-- F Rahardi
SABAN menelepon ke sebuah lembaga, terutama lembaga besar, saya selalu mendapat pertanyaan: ”Dari mana?” Saya jawab saja dengan ”F Rahardi”, bukan lokasi saya menelepon, meski saya tahu yang dibutuhkannya adalah nama lembaga saya. Pernah suatu kali saya akan bertemu dengan Sapardi Djoko Damono di kantor Pascasarjana UI. Pertanyaan penjaga kantor di sana: ”Dari mana, Pak?” Saya menjawab sesopan mungkin: ”Dari rumah!” Petugas itu kaget. Untuk menutupi kekagetannya, dia bertanya lebih lanjut: ”Rumahnya di mana, Pak?” Saya jawab: ”Di Cimanggis sini.”
Dari mana adalah pertanyaan yang harus dijawab dengan menyebutkan keterangan tempat. Bisa dari rumah, dari kantor, dari jalan, dari hutan, dari kebun, dan seterusnya. Meski begitu, alangkah lucu apabila pertanyaan dari telepon seberang, dan itu telepon sebuah kantor besar, kita jawab dengan: ”Dari rumah.” Meskipun jawaban itu benar. Misalnya saya menelepon ke kantor Pusat Bahasa dan mendapat pertanyaan: ”Dari mana, Pak?” Kemudian saya jawab: ”Dari pasar, Mbak!” Meskipun saat itu saya benar-benar sedang berada di pasar dan menelepon dengan telepon seluler, jawaban saya itu pasti akan dianggap main-main.
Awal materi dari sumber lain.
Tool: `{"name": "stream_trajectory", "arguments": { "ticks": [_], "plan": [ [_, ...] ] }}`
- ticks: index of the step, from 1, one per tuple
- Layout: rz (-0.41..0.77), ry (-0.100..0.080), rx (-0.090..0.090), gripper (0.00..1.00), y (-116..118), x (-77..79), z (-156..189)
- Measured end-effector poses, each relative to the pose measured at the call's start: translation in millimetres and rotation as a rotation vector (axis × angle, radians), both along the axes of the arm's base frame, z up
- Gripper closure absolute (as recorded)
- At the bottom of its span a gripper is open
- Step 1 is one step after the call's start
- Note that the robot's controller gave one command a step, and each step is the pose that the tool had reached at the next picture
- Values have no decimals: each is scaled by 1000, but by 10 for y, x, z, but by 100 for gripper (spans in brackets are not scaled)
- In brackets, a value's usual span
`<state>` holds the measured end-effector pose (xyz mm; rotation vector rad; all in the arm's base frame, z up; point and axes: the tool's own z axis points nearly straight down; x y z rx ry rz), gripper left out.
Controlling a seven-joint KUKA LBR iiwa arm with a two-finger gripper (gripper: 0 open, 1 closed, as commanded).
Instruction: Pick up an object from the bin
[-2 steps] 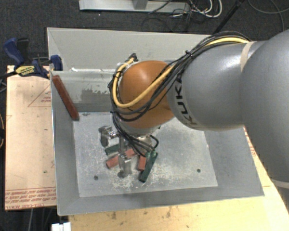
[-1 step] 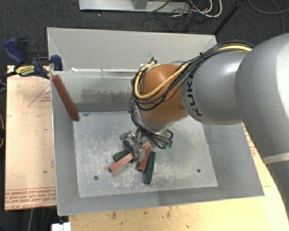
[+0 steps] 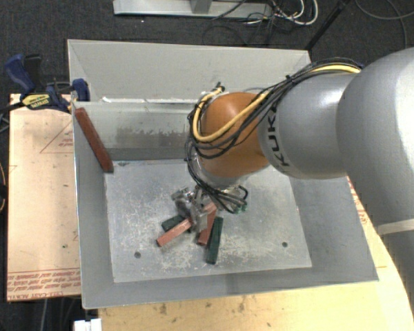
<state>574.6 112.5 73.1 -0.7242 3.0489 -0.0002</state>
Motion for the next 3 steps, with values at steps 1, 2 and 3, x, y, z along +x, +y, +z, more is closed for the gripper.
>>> {"name": "stream_trajectory", "arguments": {
  "ticks": [1,2,3],
  "plan": [
    [68,-1,-2,100,62,13,2],
    [267,5,1,100,-365,203,124],
    [248,8,-6,100,-380,62,339]
  ]
}}
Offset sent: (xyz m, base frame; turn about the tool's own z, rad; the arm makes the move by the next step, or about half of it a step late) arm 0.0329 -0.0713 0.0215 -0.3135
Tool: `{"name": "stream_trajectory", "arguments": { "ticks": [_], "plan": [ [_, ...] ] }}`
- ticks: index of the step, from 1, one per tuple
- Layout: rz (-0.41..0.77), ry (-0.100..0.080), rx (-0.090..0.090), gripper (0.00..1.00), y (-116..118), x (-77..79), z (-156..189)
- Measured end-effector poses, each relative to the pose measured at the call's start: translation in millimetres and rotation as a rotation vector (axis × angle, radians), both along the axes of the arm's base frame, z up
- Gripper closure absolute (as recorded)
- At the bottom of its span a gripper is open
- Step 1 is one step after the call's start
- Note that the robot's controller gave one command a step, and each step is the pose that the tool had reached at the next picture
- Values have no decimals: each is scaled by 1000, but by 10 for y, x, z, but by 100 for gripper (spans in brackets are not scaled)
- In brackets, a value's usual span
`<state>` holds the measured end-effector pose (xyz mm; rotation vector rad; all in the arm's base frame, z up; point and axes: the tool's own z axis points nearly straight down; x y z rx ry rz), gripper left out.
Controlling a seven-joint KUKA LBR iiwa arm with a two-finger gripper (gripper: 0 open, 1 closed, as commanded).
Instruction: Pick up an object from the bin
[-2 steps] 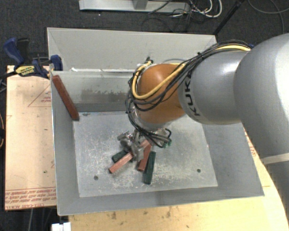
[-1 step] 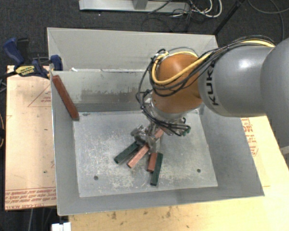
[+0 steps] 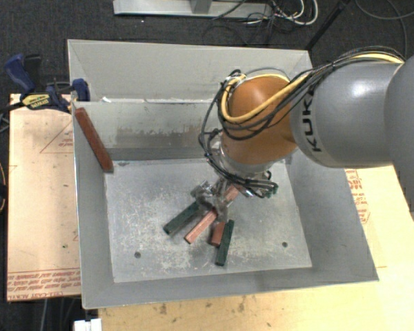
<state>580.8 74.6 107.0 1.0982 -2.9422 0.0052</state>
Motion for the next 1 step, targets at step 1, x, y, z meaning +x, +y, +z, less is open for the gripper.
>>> {"name": "stream_trajectory", "arguments": {
  "ticks": [1],
  "plan": [
    [38,-3,5,100,-300,160,1235]
  ]
}}
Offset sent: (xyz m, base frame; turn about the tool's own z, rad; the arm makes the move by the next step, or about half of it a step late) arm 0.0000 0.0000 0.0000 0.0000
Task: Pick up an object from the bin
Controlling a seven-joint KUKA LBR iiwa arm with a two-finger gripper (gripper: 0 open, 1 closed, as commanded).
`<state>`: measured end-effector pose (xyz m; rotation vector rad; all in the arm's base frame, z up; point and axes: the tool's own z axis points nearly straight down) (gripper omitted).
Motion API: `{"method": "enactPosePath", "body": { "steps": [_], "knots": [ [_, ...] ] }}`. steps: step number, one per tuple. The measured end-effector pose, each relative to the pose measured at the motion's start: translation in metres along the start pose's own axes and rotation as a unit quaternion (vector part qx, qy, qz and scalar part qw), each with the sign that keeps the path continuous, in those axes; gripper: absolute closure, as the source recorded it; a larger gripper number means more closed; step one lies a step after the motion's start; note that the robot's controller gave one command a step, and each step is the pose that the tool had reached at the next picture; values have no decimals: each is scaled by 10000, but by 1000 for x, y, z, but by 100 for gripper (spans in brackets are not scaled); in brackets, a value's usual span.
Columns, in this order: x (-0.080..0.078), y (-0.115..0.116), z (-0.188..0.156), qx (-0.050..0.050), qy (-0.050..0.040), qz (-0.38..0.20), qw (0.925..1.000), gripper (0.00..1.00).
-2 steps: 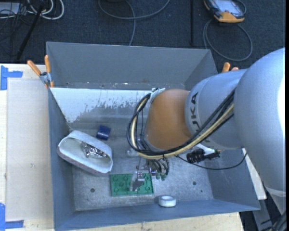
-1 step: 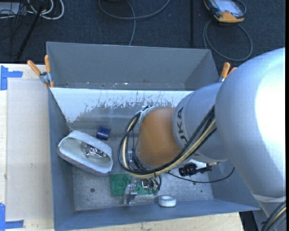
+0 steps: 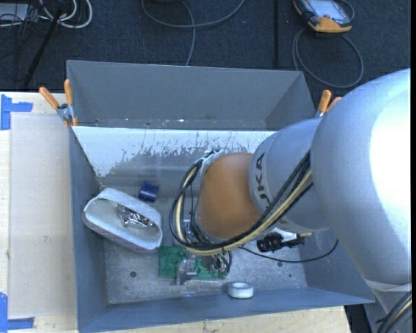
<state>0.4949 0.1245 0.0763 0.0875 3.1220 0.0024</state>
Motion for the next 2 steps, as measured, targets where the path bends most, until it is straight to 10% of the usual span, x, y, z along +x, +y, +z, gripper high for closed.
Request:
{"method": "enactPosePath", "body": {
  "steps": [2],
  "knots": [
    [-34, -5, -194, -2, 48, -193, 9998, 100]
  ]
}}
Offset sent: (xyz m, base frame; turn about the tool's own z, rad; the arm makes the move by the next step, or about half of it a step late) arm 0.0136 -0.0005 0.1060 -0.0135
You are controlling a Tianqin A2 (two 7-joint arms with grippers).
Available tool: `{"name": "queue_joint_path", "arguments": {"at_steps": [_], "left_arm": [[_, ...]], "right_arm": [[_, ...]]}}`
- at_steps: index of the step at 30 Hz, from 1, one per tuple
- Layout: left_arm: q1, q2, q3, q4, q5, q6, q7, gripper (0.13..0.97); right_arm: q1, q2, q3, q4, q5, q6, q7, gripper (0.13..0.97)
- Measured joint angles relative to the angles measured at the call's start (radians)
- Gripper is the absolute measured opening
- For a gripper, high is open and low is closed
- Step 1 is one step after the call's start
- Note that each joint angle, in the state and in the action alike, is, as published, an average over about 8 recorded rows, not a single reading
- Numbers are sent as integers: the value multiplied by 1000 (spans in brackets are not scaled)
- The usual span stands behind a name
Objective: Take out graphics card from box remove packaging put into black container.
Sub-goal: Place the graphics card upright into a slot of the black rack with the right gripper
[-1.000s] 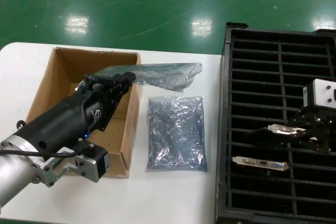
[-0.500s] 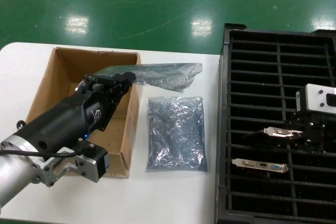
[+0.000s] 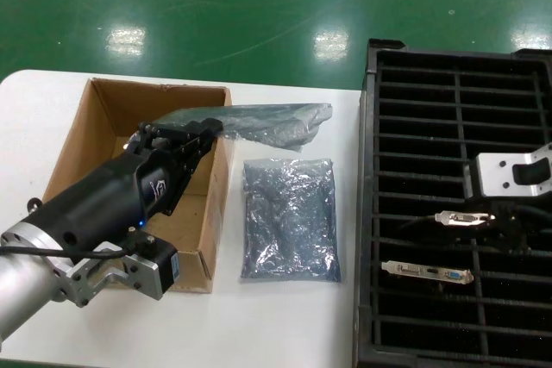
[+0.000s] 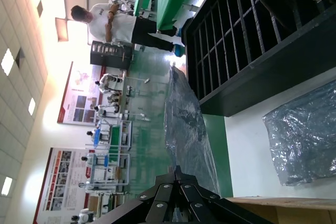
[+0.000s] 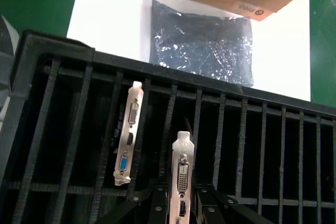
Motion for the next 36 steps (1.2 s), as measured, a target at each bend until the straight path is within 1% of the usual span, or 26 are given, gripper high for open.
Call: {"name": "queue_joint_path", "arguments": {"at_steps": [11,20,28,29,36], "left_arm": [[0,0,0,0,0,0,0,139],[0,0,0,0,0,0,0,139],[0,0,0,0,0,0,0,139],[0,0,0,0,0,0,0,139],[0,0,0,0,0,0,0,139]], "right_arm": [[21,-57,-56,6,-81,-11,0,191],[31,-94,-72,-10,-89,-13,-7,250],[32,-95,-62,-1,-73,-16,-10,370],[32,-93,-60,3,-70,-16,-10,370],[28,-71,-34,40,-48,-16,-3,533]]}}
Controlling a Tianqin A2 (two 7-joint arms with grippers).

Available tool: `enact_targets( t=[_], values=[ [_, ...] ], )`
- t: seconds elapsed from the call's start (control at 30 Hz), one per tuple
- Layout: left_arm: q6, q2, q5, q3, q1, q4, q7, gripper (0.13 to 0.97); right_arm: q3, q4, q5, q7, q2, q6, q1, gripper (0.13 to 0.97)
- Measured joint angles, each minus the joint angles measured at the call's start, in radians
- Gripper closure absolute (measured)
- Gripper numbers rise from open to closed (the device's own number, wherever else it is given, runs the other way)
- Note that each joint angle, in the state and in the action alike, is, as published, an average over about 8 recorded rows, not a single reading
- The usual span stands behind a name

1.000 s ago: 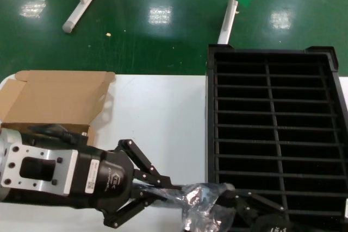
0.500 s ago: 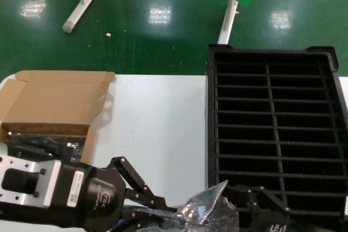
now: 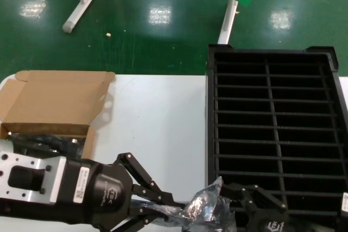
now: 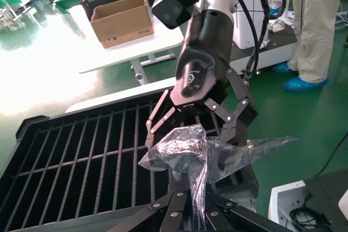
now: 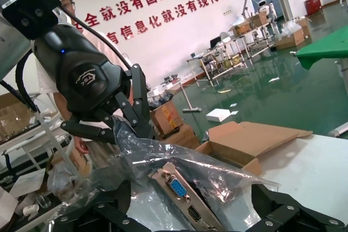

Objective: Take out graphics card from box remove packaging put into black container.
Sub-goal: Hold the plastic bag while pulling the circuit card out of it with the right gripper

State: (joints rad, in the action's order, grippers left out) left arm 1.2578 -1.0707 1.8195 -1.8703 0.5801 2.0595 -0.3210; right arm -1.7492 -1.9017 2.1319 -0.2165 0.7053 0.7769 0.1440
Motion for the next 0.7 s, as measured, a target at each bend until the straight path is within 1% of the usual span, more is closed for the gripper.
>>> enact_targets(
  t=[0.2,0.33,0.47,0.6,0.7],
  values=[
    [-0.012,0.011,-0.023,-0.01,0.003,0.0,-0.004,0.955,-0.001,0.005,-0.003,-0.007,0.002,-0.005,-0.004,0.328],
    [-0.022,0.011,-0.04,-0.011,0.002,0.0,-0.005,0.955,0.001,0.008,-0.005,-0.01,0.005,-0.008,-0.004,0.4],
    [-0.031,0.005,-0.051,-0.007,-0.002,-0.002,-0.003,0.955,0.002,0.012,-0.007,-0.01,0.008,-0.009,-0.005,0.471],
    [-0.036,-0.004,-0.054,0.001,-0.009,-0.005,0.002,0.955,0.0,0.015,-0.009,-0.012,0.009,-0.009,-0.01,0.471],
    [-0.04,-0.01,-0.052,0.006,-0.014,-0.007,0.005,0.955,-0.002,0.018,-0.01,-0.016,0.008,-0.008,-0.015,0.548]
  ],
)
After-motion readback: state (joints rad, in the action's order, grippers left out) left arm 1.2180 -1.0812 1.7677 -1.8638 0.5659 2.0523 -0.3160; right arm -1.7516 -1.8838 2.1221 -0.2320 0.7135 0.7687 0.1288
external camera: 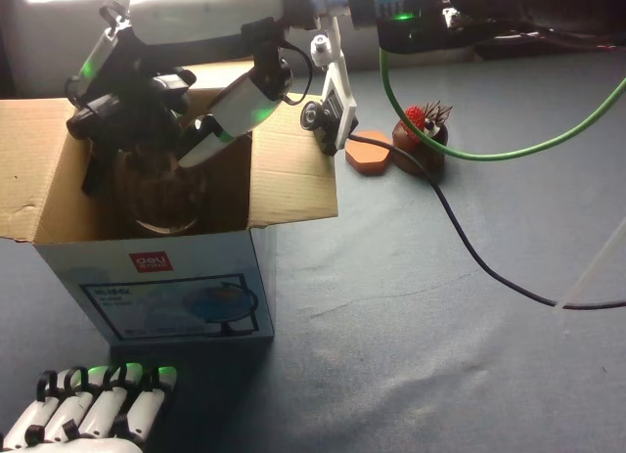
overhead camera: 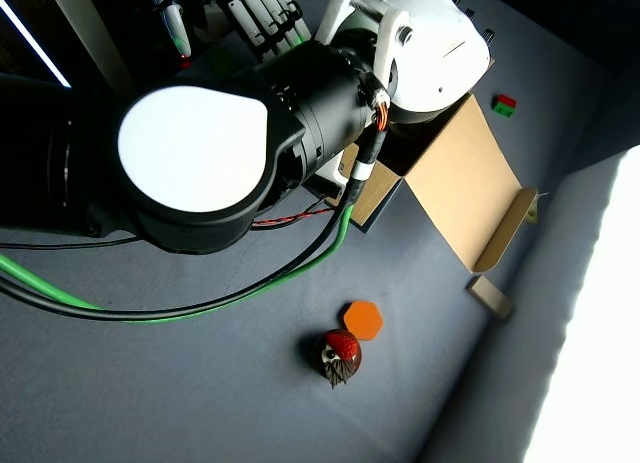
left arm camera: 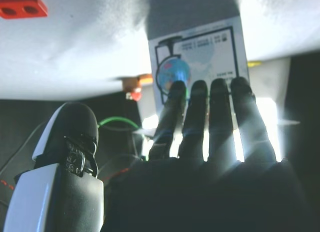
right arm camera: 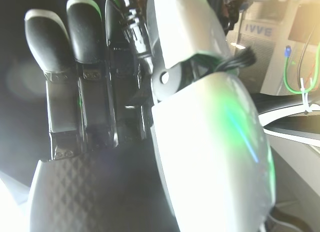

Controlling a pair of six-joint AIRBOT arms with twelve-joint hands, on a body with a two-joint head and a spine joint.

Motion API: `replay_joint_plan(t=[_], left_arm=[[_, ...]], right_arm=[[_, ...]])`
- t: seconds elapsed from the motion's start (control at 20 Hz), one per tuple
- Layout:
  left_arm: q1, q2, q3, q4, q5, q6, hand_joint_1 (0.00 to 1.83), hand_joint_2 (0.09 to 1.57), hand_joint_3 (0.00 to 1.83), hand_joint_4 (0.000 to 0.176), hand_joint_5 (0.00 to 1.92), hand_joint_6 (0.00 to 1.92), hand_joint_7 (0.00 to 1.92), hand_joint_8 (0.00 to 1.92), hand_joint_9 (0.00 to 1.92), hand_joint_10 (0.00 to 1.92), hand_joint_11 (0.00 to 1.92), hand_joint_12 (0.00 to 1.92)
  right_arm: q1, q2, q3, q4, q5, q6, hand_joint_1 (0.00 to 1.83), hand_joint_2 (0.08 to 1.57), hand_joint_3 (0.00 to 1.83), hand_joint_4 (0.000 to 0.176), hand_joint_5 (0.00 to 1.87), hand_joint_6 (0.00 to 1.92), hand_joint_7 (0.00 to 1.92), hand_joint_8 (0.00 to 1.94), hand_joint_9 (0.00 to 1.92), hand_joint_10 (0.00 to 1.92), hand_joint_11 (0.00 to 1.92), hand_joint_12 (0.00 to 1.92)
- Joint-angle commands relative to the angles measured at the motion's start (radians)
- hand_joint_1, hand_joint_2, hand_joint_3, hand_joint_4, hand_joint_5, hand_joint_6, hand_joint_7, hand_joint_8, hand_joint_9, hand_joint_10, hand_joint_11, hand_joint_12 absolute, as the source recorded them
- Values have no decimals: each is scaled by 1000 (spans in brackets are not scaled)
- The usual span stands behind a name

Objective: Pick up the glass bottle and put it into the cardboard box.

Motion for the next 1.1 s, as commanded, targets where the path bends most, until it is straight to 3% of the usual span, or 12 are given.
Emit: replay_joint_plan(t=[0.0, 0.45, 0.55, 0.6, 0.7, 0.9, 0.95, 1.05], left_arm=[[0, -1, 2, 67, -66, -4, 4, 1197, 0, 0, 56, 4, 20, 3, 1, 0, 0, 0], [1, -1, 2, 67, -66, -10, 0, 1199, 0, 0, 50, 6, 12, 2, 1, 0, 0, 0], [2, -1, 2, 67, -66, -13, 0, 1200, 0, 0, 47, 4, 14, 2, 0, 0, 0, 0], [2, -1, 1, 67, -66, -14, 0, 1203, 1, 0, 44, 3, 19, 4, 0, 0, 0, 0], [2, -1, 1, 67, -66, -16, 0, 1201, 0, 0, 41, 1, 15, 2, 0, 0, 0, 0], [2, -1, 1, 57, -66, -16, 0, 1199, 0, 0, 40, 0, 12, 1, 0, 0, 0, 0], [2, 0, 0, 54, -66, -16, 0, 1200, 0, 0, 43, 2, 6, 0, 0, 0, 0, 0], [1, 5, -7, 49, -77, -11, 0, 1200, 0, 0, 46, 3, 5, 0, 0, 0, 0, 0]], right_arm=[[16, 3, 1, 89, 35, 5, 1377, 1116, 0, 0, 833, 1132, 1001, 915, 982, 1191, 826, 1460], [6, 1, -6, 73, -21, -3, 1367, 1128, 0, 0, 789, 1170, 975, 964, 1002, 1184, 774, 1475], [2, 1, -17, 70, -35, -7, 1353, 1154, 4, 0, 721, 1289, 914, 1014, 958, 1240, 660, 1512], [-2, 1, -23, 70, -45, -11, 1259, 1111, 0, 0, 620, 899, 787, 694, 810, 926, 531, 1513], [-11, -1, -27, 70, -72, -18, 1230, 1077, 0, 0, 558, 562, 742, 328, 722, 668, 370, 1473], [-12, -4, -29, 70, -74, -21, 1202, 1055, 0, 0, 536, 448, 746, 187, 679, 617, 304, 1459], [-10, -4, -29, 70, -72, -20, 1152, 1029, 0, 0, 403, 328, 587, 73, 499, 502, 89, 1460], [-4, -3, -29, 70, -50, -6, 1104, 1004, 0, 0, 336, 241, 504, 20, 391, 392, 17, 1353]])
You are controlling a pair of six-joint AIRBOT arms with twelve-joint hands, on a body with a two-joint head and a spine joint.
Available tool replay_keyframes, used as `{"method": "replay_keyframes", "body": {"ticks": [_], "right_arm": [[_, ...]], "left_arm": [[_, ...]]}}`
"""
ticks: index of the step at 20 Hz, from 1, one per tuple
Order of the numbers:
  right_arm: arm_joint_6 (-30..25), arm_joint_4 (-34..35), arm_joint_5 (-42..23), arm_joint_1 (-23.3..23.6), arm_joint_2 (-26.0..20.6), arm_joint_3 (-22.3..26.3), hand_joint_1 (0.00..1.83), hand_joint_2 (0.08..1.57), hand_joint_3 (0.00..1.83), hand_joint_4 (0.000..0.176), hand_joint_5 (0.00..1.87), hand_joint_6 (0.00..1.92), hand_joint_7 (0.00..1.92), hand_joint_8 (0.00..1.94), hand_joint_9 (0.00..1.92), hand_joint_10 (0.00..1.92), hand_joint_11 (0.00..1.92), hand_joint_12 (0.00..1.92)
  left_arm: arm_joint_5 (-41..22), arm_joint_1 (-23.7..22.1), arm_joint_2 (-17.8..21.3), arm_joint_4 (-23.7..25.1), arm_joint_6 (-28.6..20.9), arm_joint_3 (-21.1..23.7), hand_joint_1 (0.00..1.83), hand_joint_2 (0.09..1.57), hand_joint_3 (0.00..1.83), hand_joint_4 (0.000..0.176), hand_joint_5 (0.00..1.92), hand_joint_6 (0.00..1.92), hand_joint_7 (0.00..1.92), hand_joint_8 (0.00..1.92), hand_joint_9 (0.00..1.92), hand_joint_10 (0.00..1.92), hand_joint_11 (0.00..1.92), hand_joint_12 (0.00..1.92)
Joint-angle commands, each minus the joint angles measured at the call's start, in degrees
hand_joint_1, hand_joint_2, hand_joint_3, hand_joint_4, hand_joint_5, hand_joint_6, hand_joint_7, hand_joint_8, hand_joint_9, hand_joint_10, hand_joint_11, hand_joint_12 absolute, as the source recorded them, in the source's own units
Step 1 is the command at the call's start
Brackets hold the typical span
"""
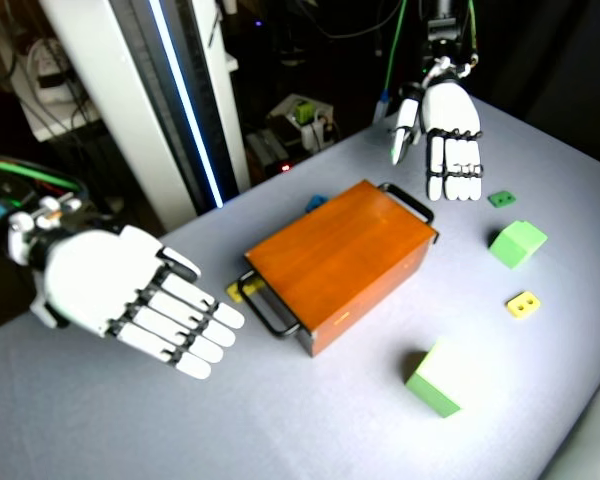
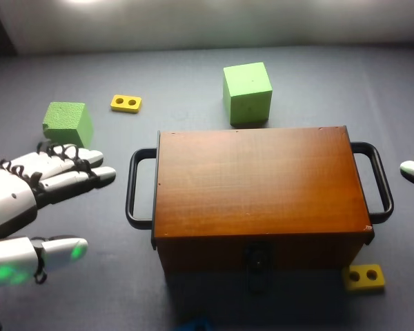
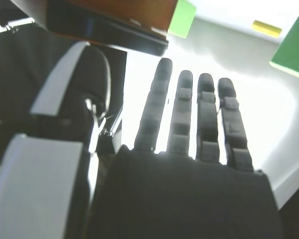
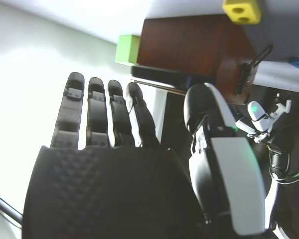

Atau, untuk menakut-nakuti penerima telepon di seberang, saya bisa saja datang ke Markas Besar TNI di Cilangkap, masuk ke tempat parkir, kemudian dari sana saya menelepon sebuah lembaga. Hampir pasti pertanyaannya adalah: ”Dari mana, Pak?” Lalu saya akan menjawab dengan suara berat dan setegas mungkin: ”Dari Mabes TNI di Cilangkap!” Saya yakin, penerima telepon di seberang sana akan segera melayani permintaan saya dan langsung menyambungkan ke atasannya. Saya tidak berbohong sebab pertanyaan dari mana, saya jawab dari Mabes TNI di Cilangkap. Kalau dia bertanya lebih lanjut, baru saya akan menjawab: ”Dari tempat parkir!”
Ada pergeseran makna pertanyaan dari mana yang secara umum menuntut jawaban berupa nama sebuah lembaga. Hingga ketika saya menjawab ”dari Mabes TNI di Cilangkap”, maka si penerima telepon membayangkan bahwa telepon itu berasal dari sebuah lembaga bernama Mabes TNI. Padahal, jawaban saya menjelaskan keberadaan saya: di Cilangkap, lebih tegasnya lagi di Mabes TNI. Saya bukan karyawan, apalagi pemimpin di lembaga itu, tetapi jawaban saya akan menimbulkan konotasi bahwa si penerima telepon sedang berhubungan dengan salah satu aparat di Mabes TNI.
Banyak manusia modern yang takut mengatasnamakan dirinya sendiri hingga menyebut nama lembaganya: Setneg, UI, LBH, dan lain-lain. Padahal, yang sedang menelepon manusia? Karena si penerima telepon sudah sangat terbiasa menerima telepon dari lembaga, maka pertanyaan yang diajukan adalah dari mana, bukan dari siapa.
Seharusnya pertanyaan itu berbunyi dari siapa karena yang menelepon pasti seorang manusia. Lembaga adalah kata benda, bukan kata ganti orang. Maka, bila kita akan menanyakan nama lembaga, pertanyaannya bukan dari siapa, melainkan dari apa. atau dari lembaga apa.
Tampaknya dalam kehidupan modern, manusia sebagai individu kurang begitu dihargai dibandingkan dengan lembaganya. Padahal, siapa pun dia, baik tukang sapu maupun satpam, adalah manusia yang punya nama. Untuk menanyakan nama manusia, pertanyaannya adalah siapa, bukan dari mana.
F Rahardi, Sastrawan
Sumber: Kompas, Jumat, 3 September 2010
1 comment:
Itulah kenapa pertanyaan tempat dalam bahasa Inggris lebih rapi, tidak membingungkan. Kita, dalam bahasa Inggris, akan bilang: "Where were you?"
"Where have you been?"
dan
"Where are you from?" atau "Where do you come from?"
Semuanya diucapkan tanpa menciptakan makna ganda.